Erik Weijers, 2 months ago
In a blog post called Bitcoin's last stand, the European Central Bank (ECB) has revealed its negative stance towards Bitcoin. It views the current relative price stability as 'an artificially induced last gasp before the road to irrelevance'. The attack came at a day on which it also attacked the new uncensored Twitter.
One of the authors of the piece is a General Director of the ECB so we must attach some importance to the post. What we don't have to attach value to, are the unfounded claims the article makes. The article, in fact, is so lackluster in the way it rehashes ancient FUD, that one at first shakes its head and feels the temptation to just leave it be. Still, if an important institution talks nonsense about Bitcoin, we are obliged to reply.
"Bitcoin is rarely used for legal transactions".
Perhaps the most glaringly obvious false claim. Keep in mind that it is estimated that the average illicit share of all crypto transaction volume is around 1% over the past five years. This comes not from just anybody but from Chainalysis, the crypto forensics firm that often collaborates with law enforcement to track down (supposedly) illegal funds.
"Bitcoin has never been used to any significant extent for legal real-world transactions."
We suppose it depends on how you define any signifcant extent. On average, in 2021, the Bitcoin network overtook Paypal: it processed $489 billion worth of transactions per quarter. PayPal processed an average of $302 billion per quarter.
"Neither suitable as a payment system nor as a form of investment"
The article claims that Bitcoin payments are slow. Again, it depends how you define slow. 30 minutes or so is hard to beat if you want to securely transfer a large sum of money internationally. If you accept Bitcoin's layer 2 Lightning as a valid part of the network, then transactions can be done in seconds.

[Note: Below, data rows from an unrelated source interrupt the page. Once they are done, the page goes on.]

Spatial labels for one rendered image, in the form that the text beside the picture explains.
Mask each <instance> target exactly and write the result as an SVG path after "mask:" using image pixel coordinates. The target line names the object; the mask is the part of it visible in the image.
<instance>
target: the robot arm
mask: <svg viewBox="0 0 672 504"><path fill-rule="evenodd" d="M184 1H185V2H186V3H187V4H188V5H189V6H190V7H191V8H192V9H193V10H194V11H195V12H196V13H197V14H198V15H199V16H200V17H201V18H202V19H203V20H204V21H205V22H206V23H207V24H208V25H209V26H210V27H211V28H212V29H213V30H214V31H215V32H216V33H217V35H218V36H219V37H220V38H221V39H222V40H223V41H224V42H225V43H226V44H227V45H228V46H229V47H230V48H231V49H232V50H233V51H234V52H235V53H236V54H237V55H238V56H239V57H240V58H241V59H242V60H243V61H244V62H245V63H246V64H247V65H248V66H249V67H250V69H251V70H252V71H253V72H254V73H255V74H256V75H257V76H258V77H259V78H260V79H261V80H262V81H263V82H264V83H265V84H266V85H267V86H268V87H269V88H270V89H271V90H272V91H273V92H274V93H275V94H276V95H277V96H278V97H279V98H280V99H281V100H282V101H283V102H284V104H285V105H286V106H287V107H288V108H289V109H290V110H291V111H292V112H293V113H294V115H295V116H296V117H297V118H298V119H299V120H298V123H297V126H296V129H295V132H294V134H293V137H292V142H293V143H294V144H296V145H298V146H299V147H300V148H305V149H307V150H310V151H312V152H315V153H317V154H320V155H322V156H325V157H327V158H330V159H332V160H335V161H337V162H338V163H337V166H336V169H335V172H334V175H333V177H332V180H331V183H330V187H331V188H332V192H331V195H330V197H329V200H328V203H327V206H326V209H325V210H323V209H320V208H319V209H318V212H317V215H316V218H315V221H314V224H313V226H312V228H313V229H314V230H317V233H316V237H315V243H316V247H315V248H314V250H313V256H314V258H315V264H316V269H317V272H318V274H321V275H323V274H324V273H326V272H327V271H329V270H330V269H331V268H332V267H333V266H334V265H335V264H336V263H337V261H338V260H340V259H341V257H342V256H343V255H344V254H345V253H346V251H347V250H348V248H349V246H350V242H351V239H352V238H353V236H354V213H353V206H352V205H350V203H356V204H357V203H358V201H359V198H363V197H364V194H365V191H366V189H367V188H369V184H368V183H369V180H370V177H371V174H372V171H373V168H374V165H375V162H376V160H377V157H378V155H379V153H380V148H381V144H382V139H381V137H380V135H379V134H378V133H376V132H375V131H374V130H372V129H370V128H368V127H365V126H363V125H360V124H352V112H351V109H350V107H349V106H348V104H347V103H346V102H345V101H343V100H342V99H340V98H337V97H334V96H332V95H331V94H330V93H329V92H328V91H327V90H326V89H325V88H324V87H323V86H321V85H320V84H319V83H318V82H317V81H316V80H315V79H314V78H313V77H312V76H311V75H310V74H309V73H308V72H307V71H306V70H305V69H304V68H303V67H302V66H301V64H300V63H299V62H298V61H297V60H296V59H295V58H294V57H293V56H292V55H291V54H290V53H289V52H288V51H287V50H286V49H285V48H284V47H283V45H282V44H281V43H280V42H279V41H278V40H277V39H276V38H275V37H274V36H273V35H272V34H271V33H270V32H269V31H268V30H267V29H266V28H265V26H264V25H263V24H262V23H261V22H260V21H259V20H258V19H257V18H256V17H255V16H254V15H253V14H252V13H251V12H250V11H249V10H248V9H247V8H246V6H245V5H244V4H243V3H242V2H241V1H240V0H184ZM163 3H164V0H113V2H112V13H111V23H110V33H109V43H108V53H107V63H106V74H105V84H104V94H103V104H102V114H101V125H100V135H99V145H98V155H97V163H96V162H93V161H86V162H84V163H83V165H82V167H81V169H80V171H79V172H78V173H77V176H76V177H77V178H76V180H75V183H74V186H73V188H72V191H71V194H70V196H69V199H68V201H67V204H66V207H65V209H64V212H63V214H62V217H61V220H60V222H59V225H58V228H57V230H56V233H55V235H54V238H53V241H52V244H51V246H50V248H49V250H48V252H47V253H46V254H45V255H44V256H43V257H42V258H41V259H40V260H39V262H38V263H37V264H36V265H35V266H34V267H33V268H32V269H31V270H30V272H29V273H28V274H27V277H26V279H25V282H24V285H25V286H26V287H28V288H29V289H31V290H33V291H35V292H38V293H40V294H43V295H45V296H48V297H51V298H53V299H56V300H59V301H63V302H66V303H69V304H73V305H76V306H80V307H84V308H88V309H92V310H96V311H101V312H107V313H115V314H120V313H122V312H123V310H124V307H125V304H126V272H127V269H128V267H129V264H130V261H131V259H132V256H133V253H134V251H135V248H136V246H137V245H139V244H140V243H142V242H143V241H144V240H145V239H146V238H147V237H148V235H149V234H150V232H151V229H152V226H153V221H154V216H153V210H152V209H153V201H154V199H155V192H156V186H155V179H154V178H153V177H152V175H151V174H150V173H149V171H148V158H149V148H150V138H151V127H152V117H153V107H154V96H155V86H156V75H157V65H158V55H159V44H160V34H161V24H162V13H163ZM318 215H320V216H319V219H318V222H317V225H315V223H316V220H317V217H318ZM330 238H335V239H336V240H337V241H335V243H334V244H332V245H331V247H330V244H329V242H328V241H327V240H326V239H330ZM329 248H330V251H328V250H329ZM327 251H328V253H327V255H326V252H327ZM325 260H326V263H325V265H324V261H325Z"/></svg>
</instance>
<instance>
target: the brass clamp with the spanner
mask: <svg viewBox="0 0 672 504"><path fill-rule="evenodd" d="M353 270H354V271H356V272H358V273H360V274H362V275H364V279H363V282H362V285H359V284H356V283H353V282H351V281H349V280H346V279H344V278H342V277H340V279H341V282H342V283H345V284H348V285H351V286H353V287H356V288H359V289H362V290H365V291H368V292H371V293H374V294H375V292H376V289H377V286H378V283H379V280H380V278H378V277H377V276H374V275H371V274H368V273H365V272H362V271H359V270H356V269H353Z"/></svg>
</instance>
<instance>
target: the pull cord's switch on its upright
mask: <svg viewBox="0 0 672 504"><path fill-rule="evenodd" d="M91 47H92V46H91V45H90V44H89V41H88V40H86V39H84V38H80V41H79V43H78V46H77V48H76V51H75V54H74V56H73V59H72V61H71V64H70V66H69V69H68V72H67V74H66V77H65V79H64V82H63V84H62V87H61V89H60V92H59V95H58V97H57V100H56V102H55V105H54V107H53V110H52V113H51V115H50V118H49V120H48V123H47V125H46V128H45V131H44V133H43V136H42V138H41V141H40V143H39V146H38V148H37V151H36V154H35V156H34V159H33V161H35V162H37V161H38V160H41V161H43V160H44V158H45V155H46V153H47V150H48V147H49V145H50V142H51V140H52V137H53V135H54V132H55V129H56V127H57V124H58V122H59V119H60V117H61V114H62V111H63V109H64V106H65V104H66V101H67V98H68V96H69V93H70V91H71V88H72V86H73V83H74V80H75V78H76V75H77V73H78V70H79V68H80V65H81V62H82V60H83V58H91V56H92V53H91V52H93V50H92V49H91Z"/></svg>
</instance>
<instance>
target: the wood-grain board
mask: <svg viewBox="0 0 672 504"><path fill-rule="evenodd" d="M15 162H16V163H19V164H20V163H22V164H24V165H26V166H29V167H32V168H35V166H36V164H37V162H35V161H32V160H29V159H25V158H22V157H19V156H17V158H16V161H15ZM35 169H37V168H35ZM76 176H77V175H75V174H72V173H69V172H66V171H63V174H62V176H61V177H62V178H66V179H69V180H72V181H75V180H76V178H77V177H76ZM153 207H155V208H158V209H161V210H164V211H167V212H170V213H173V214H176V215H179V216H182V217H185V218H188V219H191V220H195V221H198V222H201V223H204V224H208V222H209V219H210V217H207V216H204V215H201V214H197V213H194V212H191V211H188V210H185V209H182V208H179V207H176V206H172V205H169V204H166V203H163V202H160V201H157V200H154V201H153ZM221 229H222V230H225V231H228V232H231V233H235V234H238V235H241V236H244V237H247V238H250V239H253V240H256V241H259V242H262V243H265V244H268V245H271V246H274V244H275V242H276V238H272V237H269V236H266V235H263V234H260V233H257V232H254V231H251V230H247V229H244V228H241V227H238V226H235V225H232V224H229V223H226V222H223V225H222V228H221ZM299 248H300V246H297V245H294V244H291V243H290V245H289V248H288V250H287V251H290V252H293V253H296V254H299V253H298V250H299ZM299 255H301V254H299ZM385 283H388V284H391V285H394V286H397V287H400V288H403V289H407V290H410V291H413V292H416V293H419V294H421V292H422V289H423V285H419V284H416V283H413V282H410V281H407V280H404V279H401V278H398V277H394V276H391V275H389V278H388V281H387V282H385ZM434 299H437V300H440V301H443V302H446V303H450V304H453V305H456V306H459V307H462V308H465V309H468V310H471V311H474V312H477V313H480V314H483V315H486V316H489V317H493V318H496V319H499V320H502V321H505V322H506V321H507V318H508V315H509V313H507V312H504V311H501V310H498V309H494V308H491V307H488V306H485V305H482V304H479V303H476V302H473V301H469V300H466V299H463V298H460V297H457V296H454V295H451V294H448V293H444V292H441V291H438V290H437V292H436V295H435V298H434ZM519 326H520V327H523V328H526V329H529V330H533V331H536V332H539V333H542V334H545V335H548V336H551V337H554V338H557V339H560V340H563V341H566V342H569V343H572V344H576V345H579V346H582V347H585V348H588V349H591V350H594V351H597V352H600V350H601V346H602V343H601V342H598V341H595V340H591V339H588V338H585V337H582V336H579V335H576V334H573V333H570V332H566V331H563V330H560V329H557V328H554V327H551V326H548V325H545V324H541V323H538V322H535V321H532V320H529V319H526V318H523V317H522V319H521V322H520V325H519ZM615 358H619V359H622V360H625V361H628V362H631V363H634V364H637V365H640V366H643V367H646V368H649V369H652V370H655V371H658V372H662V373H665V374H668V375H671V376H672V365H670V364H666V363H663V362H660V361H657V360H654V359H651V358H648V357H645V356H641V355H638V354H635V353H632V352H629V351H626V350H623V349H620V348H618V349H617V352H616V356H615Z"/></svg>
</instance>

The investment part of the statement... for some reason, critics keep ignoring, even in bear markets, that Bitcoin's price is much higher than in the previous bear market (currently 4 times higher than in the 2018/19 depths). As long as that trend isn't broken, Bitcoin seems to many people like a fine investment.
After the American Treasury called Satoshi's invention real, we might have hoped for a similarly more nuanced view of the ECB. Alas. Censorship-resistant open systems are the biggest threat to those in power. Even though the officials of the Central Bank are unelected, we have a way to vote their unfair and inefficient monetary system out of office: support Bitcoin. Buy it, transact with it, run a node, become a developer. In the meantime, the ECB article can go on the pile of more than 400 Bitcoin obituaries since 2010.